I scavenged my local bookstore for information. I found plenty of material on suggestions for throwing said party. I even found a little Emily Post etiquette. But I could find nothing about the origins. When randomly surveying people about bachelorette parties, and the male equivalent of the bachelor party, everyone summarized it as a last fling before the wedding. Why haven't I ever encountered a bachelorette party that actually contains elements of a last fling.

The only thing that seems to have changed about the "batch," for short, party is it is not carried out the night before the wedding. Probably many a wedding has been ruined by a hung-over bride or groom. Thus the party is usually held at least one weekend before. If the batch party is supposed to be your last hurrah as a single person, why doesn't anyone do anything that signifies finality?

Every batch party I've been to, including my own, did not contain any activities that I discontinued after marrying.

I still go out to eat. I still go out to drink. I still go dancing. I still go out with just the girls and no spouse around. Why is this a batch party? It's not. It's just another night on the town. And, oh, it happens to fall a few days before a wedding.
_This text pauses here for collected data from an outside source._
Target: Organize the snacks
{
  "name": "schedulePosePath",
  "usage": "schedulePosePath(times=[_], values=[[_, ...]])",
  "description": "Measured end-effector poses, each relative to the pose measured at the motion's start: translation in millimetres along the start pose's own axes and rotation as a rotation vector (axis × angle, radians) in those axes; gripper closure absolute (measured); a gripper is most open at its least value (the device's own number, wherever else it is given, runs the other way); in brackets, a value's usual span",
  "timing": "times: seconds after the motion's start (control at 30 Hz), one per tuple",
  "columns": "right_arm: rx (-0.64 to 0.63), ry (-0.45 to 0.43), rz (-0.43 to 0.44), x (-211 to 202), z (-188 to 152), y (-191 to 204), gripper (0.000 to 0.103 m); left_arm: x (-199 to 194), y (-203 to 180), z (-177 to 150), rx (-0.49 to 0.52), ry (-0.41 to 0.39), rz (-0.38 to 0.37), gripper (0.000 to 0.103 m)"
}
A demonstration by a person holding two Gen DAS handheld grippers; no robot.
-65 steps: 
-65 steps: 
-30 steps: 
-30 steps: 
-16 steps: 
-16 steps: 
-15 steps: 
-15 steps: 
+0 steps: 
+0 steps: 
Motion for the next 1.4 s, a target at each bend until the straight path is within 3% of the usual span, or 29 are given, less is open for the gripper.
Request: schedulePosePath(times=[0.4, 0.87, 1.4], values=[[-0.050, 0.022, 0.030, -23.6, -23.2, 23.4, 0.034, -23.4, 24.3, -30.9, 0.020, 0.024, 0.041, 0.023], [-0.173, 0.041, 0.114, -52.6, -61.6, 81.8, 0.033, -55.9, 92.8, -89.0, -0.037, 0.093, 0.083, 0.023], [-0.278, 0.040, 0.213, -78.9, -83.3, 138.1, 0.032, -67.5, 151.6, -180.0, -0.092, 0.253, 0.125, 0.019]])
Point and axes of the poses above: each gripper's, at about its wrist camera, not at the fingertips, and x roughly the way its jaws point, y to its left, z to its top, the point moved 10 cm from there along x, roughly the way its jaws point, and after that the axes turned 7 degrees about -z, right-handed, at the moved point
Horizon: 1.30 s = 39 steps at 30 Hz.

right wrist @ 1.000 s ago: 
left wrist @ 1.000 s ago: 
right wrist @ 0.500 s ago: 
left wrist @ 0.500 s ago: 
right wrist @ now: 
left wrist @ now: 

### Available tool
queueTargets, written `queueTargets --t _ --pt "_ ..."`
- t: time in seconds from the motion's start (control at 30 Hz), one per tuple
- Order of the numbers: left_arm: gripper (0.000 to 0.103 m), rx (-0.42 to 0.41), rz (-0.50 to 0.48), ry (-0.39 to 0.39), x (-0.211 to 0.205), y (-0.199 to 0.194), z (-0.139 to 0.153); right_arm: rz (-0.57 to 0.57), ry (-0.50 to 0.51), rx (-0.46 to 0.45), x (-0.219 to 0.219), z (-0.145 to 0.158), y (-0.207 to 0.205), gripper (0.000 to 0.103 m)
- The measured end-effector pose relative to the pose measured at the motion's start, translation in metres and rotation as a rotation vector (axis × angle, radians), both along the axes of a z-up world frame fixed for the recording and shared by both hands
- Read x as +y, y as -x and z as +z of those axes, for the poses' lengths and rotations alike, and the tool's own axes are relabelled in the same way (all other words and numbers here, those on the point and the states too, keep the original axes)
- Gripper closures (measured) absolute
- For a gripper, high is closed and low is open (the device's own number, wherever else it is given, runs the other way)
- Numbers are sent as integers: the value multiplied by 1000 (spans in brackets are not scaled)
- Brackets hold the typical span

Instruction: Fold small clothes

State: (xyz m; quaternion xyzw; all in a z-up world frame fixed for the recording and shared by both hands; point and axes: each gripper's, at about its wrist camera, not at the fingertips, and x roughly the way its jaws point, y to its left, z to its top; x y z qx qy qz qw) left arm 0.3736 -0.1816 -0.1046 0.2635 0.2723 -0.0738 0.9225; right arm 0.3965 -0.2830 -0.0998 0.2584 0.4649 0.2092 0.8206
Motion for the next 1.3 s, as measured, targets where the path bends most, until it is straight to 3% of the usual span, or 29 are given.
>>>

I've heard rumors of getting together with a hooker or other willing sexual partner. Although I'm not certain that it's a good idea, at least it qualifies as a "last," that is, something you won't actually do again after you're married. Just partying with friends and members of your wedding party is anticlimactic. I mean what's the point? Certainly it is a nice tradition, but I feel let down whether I'm the bride or just an invited guest if something doesn't happen that truly signifies the end of single life and the beginning of the ball and chain.

I suppose each person has a unique view of which aspects of single life they will truly leave behind. Maybe hanging out at the dance club with the girls will become a thing of the past once you marry, and you want to do it one last time. Still, wouldn't you like to put a little spark into it? Maybe a big, hard-bodied stripper? Or walk up to hot men or women you will never approach again and give 'em a big old smooch. One for the road, as it were.

Since it has evolved into harmless fun, it stands to reason that the batch party isn't going anywhere. At least, I can beseech those of you still single who might invite me to your party to restore the real tradition of the batch party to its former glory: I'm sure it was just a blowout bacchanalia.

Do something wild. Jump out of an airplane. Have a orgy. Remember the first part of single is sin. Commit some while you can. Just don't forget to do it in plenty of time to recover for the wedding. And keep a first aid kit handy.